When is this launch planned to occur?

> For the second part, we're concerned. There are reasonable arguments on
> both sides. It's a solution to a problem that's currently only
> hypothetical, that anons will be put off if we're clear about what's
> actually going on. Even if there is some effect like that, we'd have to
> weigh that against our project's strong bias toward transparency. And if
> despite that we decided it was worth doing, we still think it's not
> crucial to do before launch.

I'm really saddened by the continued characterization of de-emphasis
as something which reduces transparency.  It has continually been my
position that the current behaviour actually reduces transparency by
being effectively dishonest on account of being an excessive
over-simplification.

The message currently delivered by the software is:
"Edits must be reviewed before being published on this page. "

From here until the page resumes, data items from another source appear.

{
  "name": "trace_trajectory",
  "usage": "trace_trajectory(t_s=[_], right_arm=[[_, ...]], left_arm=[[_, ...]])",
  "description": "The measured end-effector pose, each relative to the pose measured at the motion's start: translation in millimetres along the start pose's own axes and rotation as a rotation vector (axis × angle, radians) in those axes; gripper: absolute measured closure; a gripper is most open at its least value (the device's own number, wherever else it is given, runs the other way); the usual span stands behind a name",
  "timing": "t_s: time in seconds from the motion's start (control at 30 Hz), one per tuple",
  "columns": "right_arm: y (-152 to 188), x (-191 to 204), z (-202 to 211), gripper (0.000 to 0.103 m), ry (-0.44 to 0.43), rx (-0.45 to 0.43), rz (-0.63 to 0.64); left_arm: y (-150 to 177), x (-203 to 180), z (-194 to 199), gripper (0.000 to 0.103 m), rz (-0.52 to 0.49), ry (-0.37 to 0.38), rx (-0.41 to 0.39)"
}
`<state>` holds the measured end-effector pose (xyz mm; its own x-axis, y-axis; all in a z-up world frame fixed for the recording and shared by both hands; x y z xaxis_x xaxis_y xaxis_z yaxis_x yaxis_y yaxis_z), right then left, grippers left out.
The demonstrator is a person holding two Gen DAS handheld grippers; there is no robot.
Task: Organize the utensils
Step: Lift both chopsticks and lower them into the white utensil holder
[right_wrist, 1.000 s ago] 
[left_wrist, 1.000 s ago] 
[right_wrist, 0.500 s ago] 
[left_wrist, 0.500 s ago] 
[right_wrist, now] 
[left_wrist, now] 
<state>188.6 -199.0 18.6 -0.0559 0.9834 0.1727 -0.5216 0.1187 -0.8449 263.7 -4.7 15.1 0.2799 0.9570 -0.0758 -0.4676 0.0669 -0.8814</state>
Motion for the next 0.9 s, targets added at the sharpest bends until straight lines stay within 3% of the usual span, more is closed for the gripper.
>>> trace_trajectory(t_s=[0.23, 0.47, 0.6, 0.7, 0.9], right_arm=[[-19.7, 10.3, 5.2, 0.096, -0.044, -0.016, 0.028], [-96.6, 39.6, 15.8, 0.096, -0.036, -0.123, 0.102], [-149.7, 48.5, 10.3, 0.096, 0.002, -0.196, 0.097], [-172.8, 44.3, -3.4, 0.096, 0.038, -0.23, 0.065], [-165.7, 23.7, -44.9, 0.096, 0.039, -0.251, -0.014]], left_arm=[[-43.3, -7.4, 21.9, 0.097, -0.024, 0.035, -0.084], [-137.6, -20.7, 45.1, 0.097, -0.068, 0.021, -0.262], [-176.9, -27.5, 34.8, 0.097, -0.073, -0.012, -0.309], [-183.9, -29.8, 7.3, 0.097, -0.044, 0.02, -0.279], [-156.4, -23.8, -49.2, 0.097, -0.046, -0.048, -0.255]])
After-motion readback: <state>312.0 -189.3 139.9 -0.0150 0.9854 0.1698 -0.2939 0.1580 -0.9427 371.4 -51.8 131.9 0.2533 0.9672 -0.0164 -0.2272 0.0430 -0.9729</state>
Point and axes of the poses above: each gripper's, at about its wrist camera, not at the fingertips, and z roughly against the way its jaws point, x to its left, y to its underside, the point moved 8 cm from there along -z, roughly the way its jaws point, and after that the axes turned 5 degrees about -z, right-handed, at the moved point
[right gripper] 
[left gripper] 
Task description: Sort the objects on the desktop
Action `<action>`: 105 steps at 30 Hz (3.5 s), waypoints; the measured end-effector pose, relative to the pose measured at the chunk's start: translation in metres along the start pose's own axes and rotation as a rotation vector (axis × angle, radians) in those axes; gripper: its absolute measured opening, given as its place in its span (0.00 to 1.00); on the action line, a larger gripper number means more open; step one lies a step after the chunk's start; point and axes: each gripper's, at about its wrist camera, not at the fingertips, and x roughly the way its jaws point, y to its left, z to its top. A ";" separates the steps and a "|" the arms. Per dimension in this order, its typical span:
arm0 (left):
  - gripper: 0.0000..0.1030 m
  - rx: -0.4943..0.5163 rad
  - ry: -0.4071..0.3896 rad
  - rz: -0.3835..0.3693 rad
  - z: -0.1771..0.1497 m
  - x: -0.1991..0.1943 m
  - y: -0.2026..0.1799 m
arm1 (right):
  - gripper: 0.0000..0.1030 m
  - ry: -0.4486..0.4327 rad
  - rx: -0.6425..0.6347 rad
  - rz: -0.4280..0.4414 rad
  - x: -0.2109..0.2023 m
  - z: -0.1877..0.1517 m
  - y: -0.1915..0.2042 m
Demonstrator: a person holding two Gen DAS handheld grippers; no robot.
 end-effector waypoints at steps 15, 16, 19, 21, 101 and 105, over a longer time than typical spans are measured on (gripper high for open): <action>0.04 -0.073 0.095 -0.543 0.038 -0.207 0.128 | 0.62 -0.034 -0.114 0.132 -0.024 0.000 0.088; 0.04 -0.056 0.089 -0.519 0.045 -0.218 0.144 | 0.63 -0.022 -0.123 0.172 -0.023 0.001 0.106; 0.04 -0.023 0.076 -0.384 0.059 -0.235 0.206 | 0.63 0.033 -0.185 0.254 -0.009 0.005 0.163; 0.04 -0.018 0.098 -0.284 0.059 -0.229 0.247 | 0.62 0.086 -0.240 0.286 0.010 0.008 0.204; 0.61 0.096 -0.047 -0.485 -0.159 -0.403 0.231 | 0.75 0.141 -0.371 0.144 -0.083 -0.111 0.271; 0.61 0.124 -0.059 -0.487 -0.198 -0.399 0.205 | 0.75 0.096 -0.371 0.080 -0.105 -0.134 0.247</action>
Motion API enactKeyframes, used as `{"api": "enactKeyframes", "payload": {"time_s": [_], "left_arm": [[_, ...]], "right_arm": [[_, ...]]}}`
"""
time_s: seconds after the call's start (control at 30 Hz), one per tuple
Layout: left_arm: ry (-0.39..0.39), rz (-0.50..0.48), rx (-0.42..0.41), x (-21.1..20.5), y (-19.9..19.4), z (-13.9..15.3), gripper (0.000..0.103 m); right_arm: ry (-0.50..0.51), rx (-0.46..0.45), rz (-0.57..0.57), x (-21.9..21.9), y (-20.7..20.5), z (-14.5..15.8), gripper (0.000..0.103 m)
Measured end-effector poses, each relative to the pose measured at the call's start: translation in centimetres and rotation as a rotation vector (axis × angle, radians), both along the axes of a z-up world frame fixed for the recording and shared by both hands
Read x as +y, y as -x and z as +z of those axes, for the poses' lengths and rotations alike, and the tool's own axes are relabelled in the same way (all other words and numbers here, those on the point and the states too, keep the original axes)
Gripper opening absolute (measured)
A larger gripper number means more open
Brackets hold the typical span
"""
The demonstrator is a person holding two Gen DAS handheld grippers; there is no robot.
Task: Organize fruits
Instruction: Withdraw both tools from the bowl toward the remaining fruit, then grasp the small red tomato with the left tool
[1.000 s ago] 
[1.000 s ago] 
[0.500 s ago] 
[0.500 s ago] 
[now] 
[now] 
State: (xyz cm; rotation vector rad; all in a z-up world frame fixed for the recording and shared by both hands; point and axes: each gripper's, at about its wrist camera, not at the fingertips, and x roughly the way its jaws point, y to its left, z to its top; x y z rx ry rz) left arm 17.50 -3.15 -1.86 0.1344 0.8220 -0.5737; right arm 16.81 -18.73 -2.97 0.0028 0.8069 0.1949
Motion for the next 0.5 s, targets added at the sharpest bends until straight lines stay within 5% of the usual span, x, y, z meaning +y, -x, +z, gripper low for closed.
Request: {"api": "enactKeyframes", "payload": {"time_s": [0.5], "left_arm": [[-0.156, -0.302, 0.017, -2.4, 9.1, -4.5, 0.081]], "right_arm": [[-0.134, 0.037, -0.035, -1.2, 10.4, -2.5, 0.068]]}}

And yet the edit will be instantly available to every person on earth
(well, at least all of the people who can currently access Wikipedia)
the moment it is saved.   The interface text is misleading. It is not
a good example of transparency at all.

If I knew how to fix it, I'd suggest alternative text.  Sadly, I
don't— I think that any message which conveys all of the most
important information will be too long and complicated for most people
to read.

What I was attempting to propose was being selective in which of many
possible misunderstandings the contributor was most likely to walk
away with, this isn't the same as proposing a reduction in
transparency.

> So given all that, we think it's better and wait to see if hypothetical
> problem becomes an actual problem; at that time we'll have better data
> for deciding how to handle the problem. As mentioned earlier, the
> Foundation is committed to supporting the experiment with further
> development as needed, so resources are already allocated if this
> becomes an issue.

What is the plan for collecting this data?  What metrics will be
collected?  What criteria will be considered a success / failure /
Problematic / non-problematic?

I have seen many tests invalidated the bias of having seen the
outcome: "Fantastic success! We have a customer retention rate of
60%!"  "What would have been failure?"  "um..." "Didn't you say last
week that you were expecting that we retained almost everyone?" "but!
60% is a _good_ number!"

I'm unsure how we could measure the effect of the interface here
outside of a controlled usability study.

I suppose we could take the set of new contributors group them by
their first edit being on a flagged-protected page or not, and then
for each group count how many of the users contributed a second time.
Then we would decide that the interface is not problematic if the two
groups are statistically indistinguishable, and that it may be
problematic if the first-flagged-protected users were less likely to
contribute a second time by at least some confidence level.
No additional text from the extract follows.